Seize the day

Brian remembered a time when greeting the day was a thing; being bounced awake by young bodies, then soothed with warm coffee and warmer kisses.

Now, silent bedroom walls watched  as he rose. Only rumpled sheets gave any sign he’d not slept alone.

At breakfast, he obediently chewed his way through fruit-flavoured cardboard, while his taste-buds mourned for bacon.

Across the table, a face vaguely reminiscent of the beautiful girl he’d married centuries ago continued it’s self-destructive path under the weight of permanent negativity. Brian thought even the Kardashians wouldn’t believe her endless shite.

He had learned to tilt his head slightly, and follow her with his eyes, whilst his brain shut the curtain and went exploring elsewhere.

A teenage princess deigned into view, refusing to meet his hopeful smile. Brian considered the irony of funding her life yet being denied any connection. He dared not admit he’d rather have a floppy-eared spaniel, eager to love, yet able to be locked in it’s kennel when not required.

Trudging to the office, Brian barely noticed the expectant shoots of spring, or the heavily-reduced must-haves of the big-box store.

A young busker rocked out Seize the day* Brian vaguely remembered the song; Seize the day or die regretting the time you lost. 2005 was a lifetime ago. He’d sung the record-breaker back then with as little comprehension as the busker did now.

At 10am Brian dutifully endorsed his boss’s attempt to fleece the client. They were a team, until a glitch was identified.
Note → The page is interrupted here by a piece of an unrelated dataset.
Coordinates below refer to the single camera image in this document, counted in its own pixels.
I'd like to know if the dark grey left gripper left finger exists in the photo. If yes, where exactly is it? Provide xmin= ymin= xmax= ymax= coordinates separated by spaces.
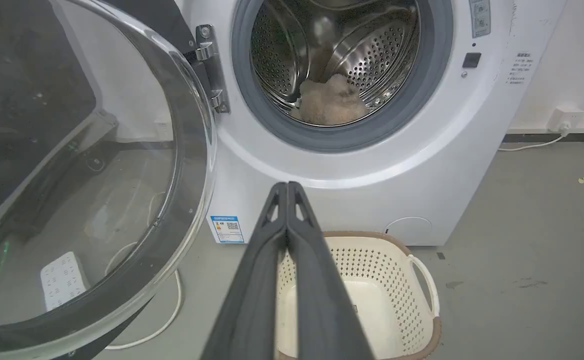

Brian silently received a fat colleagues allegation that he’d forgotten to analyse the data or check the pie chart.

Sucking his wife-induced smoothie lunch,  Brian heard Seize the day waft through the open window. Bloody idiotic idea; he wanted to strangle the day, squeezing until it cried ‘pax.’

His colleague puffed into the room, complaining yet again about the distance between the lunch space and the lift.  Two richly-odoured pies steamed from paper bags. Brian suggested his colleague should analyse his intake data by studying the pie chart.  Beautiful star-like endorphins flooded Brian’s brain as the barb embedded. Brian instantly fell in love with revenge. 

With drunken abandon he set out on a path from which there would be no return. 

He phoned the police, anonymously advising of hostages being kept by his boss, then hung up as common sense began crushing the endorphins into nothingness. The office clock turtled a mere twenty minutes before a phone call expelled his boss from the office. Considering the resultant vacuum of edicts, Brian felt incumbent to ensure office security was maintained. In attempting to close the bosses unexpectedly open desktop computer, Brian accidentally emailed confidential documents to interested parties. The effect on Brian took him back to the days of youthful experimentation, drinking vodka on top of gin. 

Brian wore his bosses tailored jacket home, thinking to keep it safe. On the way, he emptied a pocket into the busker’s money tray. The buskers eyes widened as notes cascaded.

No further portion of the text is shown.